For a moment, I got a glimpse of a look that seemed to say, ‘Hmph, didn’t see that coming.’ But that quickly transformed into a little dance that mocked my authority.
“Ooooo,” Daniel mocked.
I shook my head and walked past him, continuing on my way, neither embarrassed or satisfied. I envisioned an epic moment in which my overwhelming authority abruptly changed the course of this kid’s life for the better. Instead, it only seemed to give him another opportunity to act out.
As I walked on, I could feel the aura of this little snot following me. His mockery continued. So after a few steps, I turned, faced the kid, and basically threw down with the prepubescent punk.
“You got a problem, kid?!”
I don’t remember what he said. He wasn’t arrogant or stupid enough to become violent, but it still seemed important to him that he hold his ground, even if sheepishly. I asked him where his parents were. Mom was at home, he confessed. Dad; he didn’t know.
“Why you acting like this?” I asked him.
He shrugged. He knew he was being an asshole, but I don’t think he cared. My frustration with him quickly turned into a frustration with the world I imagined being around him; one in which walking up to grown man with a snotty comment probably made a lot of sense. I told him that I understood the temptation to act like a fool, but that he shouldn’t. He was better than that.
“You’re a man,” I declared.
That statement might not have meant a damn thing to Daniel, but it should, and it bothers me to think that I might be the only person, and quite possibly the only man to tell him this truth in a way that hopefully doesn’t pressure him to build muscle mass or consume women, but to act right. To act wise. To respect, and in so doing, be respectable.
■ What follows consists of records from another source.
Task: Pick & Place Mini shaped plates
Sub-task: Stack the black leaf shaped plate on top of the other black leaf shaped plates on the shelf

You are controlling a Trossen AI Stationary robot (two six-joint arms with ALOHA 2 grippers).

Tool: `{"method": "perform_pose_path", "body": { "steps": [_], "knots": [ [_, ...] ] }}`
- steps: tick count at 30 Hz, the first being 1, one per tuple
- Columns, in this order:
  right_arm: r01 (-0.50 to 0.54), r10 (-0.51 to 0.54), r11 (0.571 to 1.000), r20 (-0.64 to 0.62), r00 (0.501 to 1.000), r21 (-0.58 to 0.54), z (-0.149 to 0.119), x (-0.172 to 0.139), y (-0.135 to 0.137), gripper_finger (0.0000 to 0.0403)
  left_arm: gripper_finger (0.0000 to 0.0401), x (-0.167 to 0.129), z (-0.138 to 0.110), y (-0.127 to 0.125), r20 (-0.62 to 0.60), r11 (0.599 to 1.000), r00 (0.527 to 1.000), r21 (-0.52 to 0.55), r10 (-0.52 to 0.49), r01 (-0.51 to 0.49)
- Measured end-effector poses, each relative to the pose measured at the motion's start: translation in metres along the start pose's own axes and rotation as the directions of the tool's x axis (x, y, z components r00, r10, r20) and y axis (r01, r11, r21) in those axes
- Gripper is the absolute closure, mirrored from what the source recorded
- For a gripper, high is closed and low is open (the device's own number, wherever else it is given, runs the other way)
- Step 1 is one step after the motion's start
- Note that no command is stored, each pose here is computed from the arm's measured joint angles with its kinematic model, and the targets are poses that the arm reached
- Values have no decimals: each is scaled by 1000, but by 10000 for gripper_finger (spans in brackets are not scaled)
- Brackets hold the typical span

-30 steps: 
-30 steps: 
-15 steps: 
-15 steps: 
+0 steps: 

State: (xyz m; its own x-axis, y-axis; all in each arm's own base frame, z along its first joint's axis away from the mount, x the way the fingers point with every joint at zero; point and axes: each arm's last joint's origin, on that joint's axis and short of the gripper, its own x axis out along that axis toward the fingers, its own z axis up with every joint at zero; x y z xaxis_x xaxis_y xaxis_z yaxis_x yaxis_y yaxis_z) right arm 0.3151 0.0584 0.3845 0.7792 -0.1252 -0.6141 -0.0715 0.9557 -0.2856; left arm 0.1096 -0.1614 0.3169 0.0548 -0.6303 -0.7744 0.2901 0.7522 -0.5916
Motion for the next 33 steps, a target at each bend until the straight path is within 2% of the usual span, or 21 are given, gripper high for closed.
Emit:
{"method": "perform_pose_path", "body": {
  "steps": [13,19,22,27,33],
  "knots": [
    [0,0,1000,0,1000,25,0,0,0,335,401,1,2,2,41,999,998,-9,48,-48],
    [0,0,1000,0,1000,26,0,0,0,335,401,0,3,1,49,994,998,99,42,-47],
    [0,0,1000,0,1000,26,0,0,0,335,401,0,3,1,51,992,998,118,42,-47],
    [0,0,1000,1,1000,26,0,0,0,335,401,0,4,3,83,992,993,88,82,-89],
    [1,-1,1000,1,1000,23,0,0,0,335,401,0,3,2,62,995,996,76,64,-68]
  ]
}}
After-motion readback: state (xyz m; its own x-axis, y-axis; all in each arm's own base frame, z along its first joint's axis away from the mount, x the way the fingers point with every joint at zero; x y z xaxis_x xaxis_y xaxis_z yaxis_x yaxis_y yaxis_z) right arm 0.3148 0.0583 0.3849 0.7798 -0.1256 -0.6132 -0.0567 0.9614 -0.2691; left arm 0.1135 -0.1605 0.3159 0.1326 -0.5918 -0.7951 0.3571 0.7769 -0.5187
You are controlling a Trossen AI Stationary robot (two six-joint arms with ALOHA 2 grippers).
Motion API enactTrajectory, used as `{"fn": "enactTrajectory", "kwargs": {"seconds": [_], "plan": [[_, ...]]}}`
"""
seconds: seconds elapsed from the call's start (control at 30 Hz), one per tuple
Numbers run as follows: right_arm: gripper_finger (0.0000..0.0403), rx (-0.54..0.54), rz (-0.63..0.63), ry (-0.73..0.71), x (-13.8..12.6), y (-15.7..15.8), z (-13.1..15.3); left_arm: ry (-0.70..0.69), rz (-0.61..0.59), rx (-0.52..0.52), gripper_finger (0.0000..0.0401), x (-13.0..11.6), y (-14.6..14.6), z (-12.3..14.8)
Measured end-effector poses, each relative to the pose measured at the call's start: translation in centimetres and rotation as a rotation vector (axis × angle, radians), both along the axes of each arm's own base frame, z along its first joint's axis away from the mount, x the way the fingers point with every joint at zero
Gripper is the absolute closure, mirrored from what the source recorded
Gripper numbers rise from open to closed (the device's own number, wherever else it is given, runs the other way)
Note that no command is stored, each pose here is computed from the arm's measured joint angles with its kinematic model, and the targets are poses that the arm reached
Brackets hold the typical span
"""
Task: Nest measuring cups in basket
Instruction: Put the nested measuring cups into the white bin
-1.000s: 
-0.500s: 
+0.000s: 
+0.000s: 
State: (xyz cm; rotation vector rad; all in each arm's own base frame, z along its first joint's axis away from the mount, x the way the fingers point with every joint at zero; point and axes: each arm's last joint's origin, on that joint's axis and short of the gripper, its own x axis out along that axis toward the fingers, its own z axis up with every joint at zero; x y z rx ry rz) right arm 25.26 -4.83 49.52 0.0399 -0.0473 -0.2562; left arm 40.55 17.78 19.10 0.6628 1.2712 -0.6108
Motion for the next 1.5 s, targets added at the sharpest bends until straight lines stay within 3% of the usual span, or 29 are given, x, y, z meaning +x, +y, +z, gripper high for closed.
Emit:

Daniel isn’t the only man that needs to hear this message. As I write this, I realize how appropriate it might have been for Daniel to repeat my own words right back to me. And because of the privilege I’ve had to be a part of The Crucible Project, I have some idea of how typical it is for men to struggle with feelings of inadequacy largely because no one ever demonstrated how to be or declared them as a man.
I hope it meant something to him. It meant something to me.
“Be watchful, stand firm in the faith, act like men, be strong.” (1 Cor 16:13)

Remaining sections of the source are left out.